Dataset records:
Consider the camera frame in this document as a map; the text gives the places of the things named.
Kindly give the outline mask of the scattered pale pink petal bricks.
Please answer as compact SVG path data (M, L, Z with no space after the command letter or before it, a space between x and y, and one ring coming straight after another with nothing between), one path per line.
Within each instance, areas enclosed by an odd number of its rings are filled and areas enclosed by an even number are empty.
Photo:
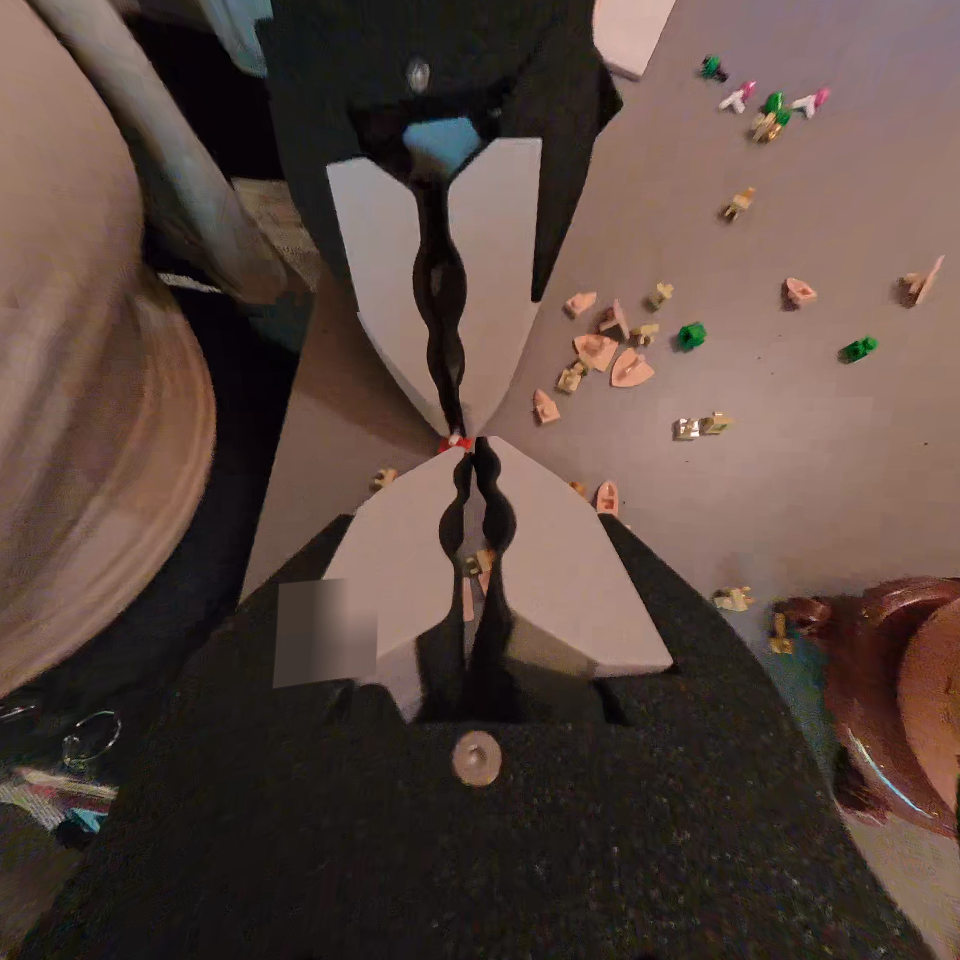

→ **Task prompt**
The data above must be given again in full and unaltered, minus its images.

→ **Answer to this problem**
Consider the camera frame in this document as a map; the text gives the places of the things named.
Kindly give the outline mask of the scattered pale pink petal bricks.
Please answer as compact SVG path data (M, L, Z with no space after the command letter or before it, a space between x and y, and one ring coming straight after another with nothing between), one path per line.
Within each instance, areas enclosed by an odd number of its rings are filled and areas enclosed by an even number are empty.
Photo:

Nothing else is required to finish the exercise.